▸ **TASK INSTRUCTIONS**: Your response to the data below should hold nothing except the lines from the one containing "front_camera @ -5" down to the one containing "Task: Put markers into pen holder", reproduced exactly and without pictures.

::: STUDY MATERIAL :::

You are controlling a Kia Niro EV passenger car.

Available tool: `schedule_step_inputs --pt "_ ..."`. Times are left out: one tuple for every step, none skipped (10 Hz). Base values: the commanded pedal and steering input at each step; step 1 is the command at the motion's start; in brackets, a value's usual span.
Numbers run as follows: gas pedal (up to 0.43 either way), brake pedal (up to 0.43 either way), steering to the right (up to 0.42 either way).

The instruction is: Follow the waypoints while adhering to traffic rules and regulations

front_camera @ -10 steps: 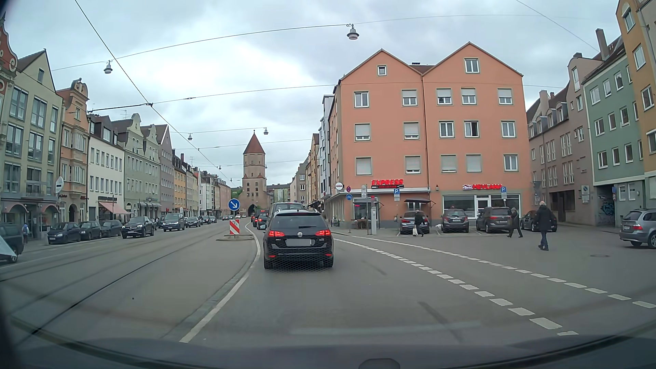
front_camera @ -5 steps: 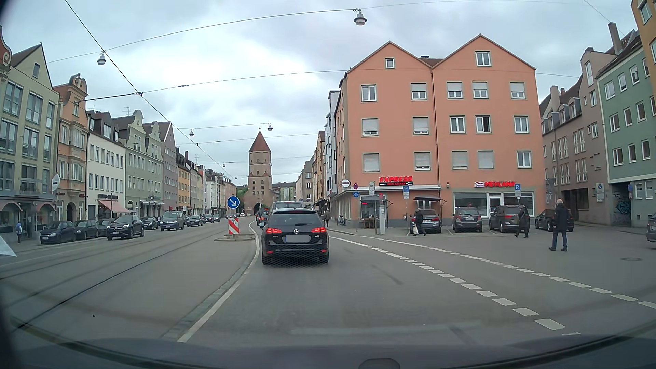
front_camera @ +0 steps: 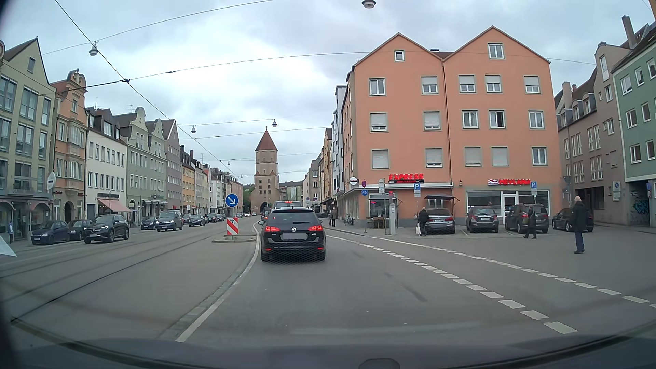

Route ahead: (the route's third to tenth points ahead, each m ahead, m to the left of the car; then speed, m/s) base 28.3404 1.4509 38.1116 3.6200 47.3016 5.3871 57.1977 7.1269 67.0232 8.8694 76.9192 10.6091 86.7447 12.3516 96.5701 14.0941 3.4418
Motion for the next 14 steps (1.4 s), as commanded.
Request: schedule_step_inputs --pt "0.13 0.0 -0.055" --pt "0.098 0.0 -0.064" --pt "0.079 0.0 -0.068" --pt "0.067 0.0 -0.068" --pt "0.067 0.0 -0.067" --pt "0.059 0.0 -0.066" --pt "0.047 0.0 -0.065" --pt "0.039 0.0 -0.063" --pt "0.039 0.0 -0.063" --pt "0.028 0.0 -0.063" --pt "0.028 0.0 -0.063" --pt "0.028 0.0 -0.063" --pt "0.028 0.0 -0.063" --pt "0.028 0.0 -0.063"
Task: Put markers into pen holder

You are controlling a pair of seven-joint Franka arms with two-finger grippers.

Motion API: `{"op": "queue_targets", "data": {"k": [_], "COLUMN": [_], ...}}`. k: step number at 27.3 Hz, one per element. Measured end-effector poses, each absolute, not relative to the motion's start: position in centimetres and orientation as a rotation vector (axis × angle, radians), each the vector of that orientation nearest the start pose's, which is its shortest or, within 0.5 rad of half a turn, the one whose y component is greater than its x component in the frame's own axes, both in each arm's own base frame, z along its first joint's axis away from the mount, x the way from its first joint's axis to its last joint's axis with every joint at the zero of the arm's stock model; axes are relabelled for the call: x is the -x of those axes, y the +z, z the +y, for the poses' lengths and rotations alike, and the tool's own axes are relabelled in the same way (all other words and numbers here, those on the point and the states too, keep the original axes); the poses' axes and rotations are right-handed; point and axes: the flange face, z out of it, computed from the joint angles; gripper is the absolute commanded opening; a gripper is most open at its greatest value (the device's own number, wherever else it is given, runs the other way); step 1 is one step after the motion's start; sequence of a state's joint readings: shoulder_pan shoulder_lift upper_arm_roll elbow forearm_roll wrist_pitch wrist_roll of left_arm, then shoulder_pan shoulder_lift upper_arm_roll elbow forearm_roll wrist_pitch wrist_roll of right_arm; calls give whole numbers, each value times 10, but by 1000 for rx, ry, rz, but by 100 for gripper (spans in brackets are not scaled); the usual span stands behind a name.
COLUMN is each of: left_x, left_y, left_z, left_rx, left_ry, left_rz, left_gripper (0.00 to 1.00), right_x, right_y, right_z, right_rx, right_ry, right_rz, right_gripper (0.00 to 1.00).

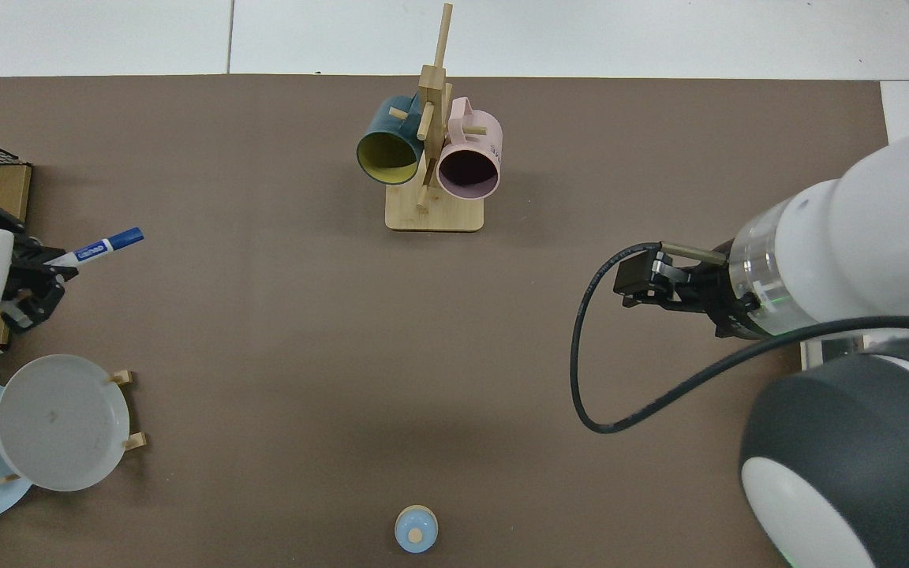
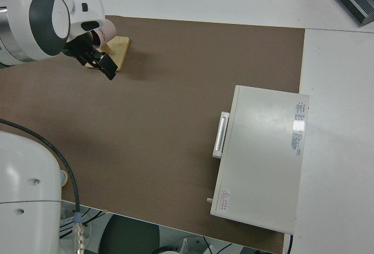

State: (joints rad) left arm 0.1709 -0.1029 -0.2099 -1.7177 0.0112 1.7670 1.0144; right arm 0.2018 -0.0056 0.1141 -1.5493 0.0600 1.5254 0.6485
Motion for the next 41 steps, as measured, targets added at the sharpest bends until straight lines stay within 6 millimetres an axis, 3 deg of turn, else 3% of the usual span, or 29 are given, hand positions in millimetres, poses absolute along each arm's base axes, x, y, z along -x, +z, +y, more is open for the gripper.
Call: {"op": "queue_targets", "data": {"k": [8,19,24,32,41], "left_x": [-540,-547,-557,-563,-563], "left_y": [649,671,677,690,697], "left_z": [15,38,68,112,141], "left_rx": [2511,2220,2116,1924,1781], "left_ry": [-89,116,201,278,391], "left_rz": [1419,1539,1591,1682,1700], "left_gripper": [0,0,0,0,0], "right_x": [-508,-513,-516,-517,-514], "right_y": [648,644,641,640,640], "right_z": [168,110,91,99,115], "right_rx": [3085,3097,3100,3102,3104], "right_ry": [57,66,73,49,46], "right_rz": [299,145,146,107,60], "right_gripper": [99,99,99,99,99]}}
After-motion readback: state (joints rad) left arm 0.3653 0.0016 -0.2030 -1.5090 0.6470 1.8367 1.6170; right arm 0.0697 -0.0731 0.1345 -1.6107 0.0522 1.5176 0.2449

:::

▸ **EXPECTED ANSWER**:
front_camera @ -5 steps: 
front_camera @ +0 steps: 

Route ahead: (the route's third to tenth points ahead, each m ahead, m to the left of the car; then speed, m/s) base 28.3404 1.4509 38.1116 3.6200 47.3016 5.3871 57.1977 7.1269 67.0232 8.8694 76.9192 10.6091 86.7447 12.3516 96.5701 14.0941 3.4418
Motion for the next 14 steps (1.4 s), as commanded.
Request: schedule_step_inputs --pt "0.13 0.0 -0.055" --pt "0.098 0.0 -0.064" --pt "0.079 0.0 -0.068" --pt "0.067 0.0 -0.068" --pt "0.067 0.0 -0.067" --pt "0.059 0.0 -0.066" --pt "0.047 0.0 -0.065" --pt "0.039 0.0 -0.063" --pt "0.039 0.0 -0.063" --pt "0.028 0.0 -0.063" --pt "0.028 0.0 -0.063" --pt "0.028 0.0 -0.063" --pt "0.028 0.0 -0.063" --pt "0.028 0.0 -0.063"
Task: Put markers into pen holder

This concludes the output for the exercise.